CS268 Reading Summaries

Friday, October 17, 2008

TAG: a Tiny AGgregation Service for Ad-Hoc Sensor Networks (UCB)

The paper describes a data aggregation service, called TAG, that operates on TinyOS. It argues that aggregation is such central functionality in WSN that it should be structured as a service. This justifies its existence within the end-to-end arguments. It incorporates SQL as user frontend for the service. This is nice because it leverages the data aggregation research that has been done in the database community.

It has a small section on the taxonomy of aggregates. It briefly classifies some aggregate functions based on their characteristics. I would like to see more on how this info is applied. Maybe a type checker of the query compiler can take advantage of the info and prevent user from abusing the service. Or, more possibly, a query optimizer use these extra info to specialize a given aggregate function.

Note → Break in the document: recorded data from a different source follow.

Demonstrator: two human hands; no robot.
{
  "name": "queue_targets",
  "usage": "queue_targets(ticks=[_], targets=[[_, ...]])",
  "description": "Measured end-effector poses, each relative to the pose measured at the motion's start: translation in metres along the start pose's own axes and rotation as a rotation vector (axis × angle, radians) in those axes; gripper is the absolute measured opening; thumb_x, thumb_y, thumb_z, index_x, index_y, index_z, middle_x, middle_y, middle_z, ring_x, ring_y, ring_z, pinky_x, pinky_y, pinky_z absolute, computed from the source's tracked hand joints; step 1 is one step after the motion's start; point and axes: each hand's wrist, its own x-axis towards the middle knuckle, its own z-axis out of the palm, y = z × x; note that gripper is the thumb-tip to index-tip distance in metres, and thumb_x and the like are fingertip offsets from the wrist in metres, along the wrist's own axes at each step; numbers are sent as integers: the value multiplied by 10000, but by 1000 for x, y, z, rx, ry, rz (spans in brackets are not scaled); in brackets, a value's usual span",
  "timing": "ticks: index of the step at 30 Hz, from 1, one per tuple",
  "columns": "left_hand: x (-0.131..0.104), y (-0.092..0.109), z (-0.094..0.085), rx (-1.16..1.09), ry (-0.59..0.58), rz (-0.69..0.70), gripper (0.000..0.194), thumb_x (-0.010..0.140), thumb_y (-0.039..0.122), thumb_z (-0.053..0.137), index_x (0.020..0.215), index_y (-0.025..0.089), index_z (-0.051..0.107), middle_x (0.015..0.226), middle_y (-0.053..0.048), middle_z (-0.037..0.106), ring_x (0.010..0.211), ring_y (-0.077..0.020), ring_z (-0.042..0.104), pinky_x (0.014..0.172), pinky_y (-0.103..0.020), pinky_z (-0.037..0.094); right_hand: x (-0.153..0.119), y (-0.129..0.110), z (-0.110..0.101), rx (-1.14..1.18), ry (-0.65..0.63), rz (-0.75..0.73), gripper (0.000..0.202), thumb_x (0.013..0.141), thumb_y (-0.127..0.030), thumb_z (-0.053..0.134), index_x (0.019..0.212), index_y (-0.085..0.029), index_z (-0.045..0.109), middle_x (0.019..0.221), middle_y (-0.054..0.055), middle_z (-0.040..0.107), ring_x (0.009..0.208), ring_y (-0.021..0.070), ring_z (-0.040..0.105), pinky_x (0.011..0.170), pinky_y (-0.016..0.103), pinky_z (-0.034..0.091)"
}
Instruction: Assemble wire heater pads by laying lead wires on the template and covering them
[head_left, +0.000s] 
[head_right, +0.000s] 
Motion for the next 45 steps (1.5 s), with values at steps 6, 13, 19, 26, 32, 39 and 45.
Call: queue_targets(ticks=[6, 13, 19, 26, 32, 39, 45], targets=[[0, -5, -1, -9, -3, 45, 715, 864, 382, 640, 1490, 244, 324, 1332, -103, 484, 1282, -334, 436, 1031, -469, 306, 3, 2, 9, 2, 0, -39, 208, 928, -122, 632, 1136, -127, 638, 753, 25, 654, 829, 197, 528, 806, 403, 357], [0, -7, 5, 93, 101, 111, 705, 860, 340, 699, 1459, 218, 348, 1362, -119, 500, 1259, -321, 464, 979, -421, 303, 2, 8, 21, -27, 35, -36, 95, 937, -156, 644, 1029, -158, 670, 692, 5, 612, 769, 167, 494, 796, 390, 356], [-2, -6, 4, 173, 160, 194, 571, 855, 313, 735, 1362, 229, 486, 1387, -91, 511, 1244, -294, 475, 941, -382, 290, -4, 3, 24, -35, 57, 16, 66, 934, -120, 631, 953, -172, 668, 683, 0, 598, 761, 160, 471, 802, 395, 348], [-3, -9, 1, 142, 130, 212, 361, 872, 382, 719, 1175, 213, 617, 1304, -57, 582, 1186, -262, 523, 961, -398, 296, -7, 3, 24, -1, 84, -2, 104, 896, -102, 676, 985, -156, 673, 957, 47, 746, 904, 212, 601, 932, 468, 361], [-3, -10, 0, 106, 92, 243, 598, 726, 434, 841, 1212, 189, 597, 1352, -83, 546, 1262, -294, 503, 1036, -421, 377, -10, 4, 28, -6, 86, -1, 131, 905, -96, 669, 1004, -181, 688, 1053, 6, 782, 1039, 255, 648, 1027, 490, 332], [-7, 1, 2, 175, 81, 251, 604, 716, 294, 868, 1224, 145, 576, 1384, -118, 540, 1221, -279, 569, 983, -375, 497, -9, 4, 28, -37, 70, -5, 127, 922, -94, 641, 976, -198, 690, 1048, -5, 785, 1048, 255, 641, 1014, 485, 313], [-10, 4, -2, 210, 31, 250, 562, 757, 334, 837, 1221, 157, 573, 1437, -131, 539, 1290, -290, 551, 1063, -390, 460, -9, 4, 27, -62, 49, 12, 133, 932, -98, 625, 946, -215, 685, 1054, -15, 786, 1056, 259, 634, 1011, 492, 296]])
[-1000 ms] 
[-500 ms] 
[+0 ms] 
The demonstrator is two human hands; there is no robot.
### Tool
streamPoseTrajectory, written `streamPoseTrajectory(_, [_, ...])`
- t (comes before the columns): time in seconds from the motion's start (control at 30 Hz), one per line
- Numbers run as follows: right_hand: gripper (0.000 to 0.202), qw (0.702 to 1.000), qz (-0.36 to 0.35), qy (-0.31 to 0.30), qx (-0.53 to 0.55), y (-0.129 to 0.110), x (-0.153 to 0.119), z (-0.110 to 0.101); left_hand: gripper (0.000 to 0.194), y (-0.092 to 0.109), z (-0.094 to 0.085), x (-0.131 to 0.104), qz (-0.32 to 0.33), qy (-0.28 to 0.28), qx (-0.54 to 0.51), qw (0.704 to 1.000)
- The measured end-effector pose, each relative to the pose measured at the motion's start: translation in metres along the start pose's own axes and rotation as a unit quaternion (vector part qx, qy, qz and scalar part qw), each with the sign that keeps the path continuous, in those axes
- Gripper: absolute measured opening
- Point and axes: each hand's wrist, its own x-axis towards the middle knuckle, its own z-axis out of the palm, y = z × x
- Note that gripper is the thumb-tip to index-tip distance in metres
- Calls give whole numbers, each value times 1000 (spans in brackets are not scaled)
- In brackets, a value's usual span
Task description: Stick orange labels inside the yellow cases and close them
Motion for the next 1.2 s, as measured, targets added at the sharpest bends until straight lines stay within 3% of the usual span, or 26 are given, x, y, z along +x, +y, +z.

The basic mechanism of TAG is to arrange a hierarchical routing structure (like a tree) for each user query. The tree is then used to propagate and aggregate data from bottom-up, where the root is the node interacting with the user. At each level of the tree, nodes can use "epoch" to set up sampling intervals and perform the query-specific aggregation. The paper acknowledges that the sampling intervals is timing imprecise, influenced by timing jitter and many other timing problems. The author thus only assumes vague timing semantics.

One problem with having a tree structure is fault tolerance. A tree inherently is prone to single point of failure. If a node higher up in the hierarchy failed, much data is lost compared to the failure of lower node. Also, security is a concern. A malicious node can pretend to be very near the root and have great influence on the aggregate result.

The SQL interface is a nice idea because it gives more flexibility for application usage compare to the traditional way of hard-coding in a single app. In-network aggregation minimizes message exchange. However, the challenge seems to be on reliability. How much confidence can we put into the data extracted from the network using TAG, given its limitation on the sampling rate?

Thursday, October 16, 2008

Directed Diffusion: A Scalable and Robust Communication Paradigm for Sensor Networks (USC)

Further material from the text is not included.